··· RECORDS SHOWN

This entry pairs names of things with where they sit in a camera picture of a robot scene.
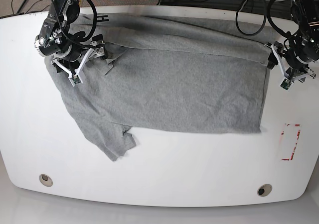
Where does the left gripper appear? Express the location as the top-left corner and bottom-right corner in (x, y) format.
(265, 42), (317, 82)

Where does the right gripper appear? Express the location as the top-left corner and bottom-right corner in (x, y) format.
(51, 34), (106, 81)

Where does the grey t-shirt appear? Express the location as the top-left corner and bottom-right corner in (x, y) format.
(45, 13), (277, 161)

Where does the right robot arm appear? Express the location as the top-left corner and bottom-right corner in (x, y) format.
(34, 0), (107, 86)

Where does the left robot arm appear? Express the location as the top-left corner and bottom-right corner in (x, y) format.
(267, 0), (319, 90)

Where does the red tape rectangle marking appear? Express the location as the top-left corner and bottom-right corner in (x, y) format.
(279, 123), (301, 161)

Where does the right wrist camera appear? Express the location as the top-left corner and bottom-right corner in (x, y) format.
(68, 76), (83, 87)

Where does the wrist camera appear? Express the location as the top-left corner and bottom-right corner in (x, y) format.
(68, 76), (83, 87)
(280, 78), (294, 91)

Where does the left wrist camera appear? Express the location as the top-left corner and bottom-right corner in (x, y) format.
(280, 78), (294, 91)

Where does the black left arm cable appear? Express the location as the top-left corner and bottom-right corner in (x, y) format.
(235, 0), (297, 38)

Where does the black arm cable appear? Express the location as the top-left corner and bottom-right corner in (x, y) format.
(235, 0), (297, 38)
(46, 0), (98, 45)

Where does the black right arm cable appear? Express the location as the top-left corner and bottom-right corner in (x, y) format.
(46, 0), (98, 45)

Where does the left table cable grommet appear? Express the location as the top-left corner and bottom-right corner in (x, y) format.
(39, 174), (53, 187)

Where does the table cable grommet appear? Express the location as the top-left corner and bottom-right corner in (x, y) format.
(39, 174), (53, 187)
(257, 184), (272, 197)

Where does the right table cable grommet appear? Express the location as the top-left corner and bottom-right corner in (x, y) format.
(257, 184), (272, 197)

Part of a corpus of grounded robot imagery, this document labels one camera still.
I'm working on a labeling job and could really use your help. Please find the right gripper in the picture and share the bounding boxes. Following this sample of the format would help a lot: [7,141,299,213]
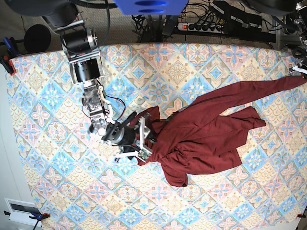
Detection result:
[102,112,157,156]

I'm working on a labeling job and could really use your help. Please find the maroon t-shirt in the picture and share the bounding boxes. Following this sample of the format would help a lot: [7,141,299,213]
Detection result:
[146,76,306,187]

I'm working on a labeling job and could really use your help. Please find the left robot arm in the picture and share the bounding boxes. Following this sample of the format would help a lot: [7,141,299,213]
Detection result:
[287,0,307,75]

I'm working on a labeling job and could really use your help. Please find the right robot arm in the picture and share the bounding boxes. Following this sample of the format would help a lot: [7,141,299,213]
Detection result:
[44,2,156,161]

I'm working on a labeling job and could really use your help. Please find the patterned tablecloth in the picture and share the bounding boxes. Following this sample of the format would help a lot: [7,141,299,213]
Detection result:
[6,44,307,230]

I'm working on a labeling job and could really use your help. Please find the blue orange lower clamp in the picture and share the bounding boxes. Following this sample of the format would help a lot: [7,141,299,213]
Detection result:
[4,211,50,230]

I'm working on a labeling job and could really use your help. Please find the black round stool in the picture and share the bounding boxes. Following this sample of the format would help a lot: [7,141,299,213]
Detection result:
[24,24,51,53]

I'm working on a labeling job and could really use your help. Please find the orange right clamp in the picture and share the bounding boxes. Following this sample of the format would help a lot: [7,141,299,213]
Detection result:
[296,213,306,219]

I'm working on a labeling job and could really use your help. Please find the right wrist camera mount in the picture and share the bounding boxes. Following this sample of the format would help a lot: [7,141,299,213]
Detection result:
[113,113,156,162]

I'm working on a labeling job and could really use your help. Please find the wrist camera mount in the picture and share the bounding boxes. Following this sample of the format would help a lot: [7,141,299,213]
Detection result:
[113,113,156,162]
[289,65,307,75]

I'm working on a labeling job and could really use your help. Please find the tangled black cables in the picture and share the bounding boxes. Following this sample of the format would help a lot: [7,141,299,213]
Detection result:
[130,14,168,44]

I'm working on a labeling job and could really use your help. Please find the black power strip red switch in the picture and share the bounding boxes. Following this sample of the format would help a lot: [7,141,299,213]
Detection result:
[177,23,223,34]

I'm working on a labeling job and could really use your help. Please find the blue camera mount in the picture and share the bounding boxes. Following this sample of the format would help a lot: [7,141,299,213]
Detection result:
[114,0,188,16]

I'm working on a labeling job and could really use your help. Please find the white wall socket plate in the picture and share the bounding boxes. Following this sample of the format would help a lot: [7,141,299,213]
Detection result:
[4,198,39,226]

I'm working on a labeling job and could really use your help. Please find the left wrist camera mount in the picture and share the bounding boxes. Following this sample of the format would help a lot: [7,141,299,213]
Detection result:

······

If a line in the listing has "clamp" in it, report that line.

REPLY:
I'm working on a labeling job and could really use your help. Please find the blue orange lower clamp in the picture and share the bounding boxes. Following this sample of the format would help a lot: [7,141,299,213]
I'm working on a labeling job and could really use your help. Please find the orange right clamp in the picture and share the bounding boxes. Following this sample of the format would help a lot: [7,141,299,213]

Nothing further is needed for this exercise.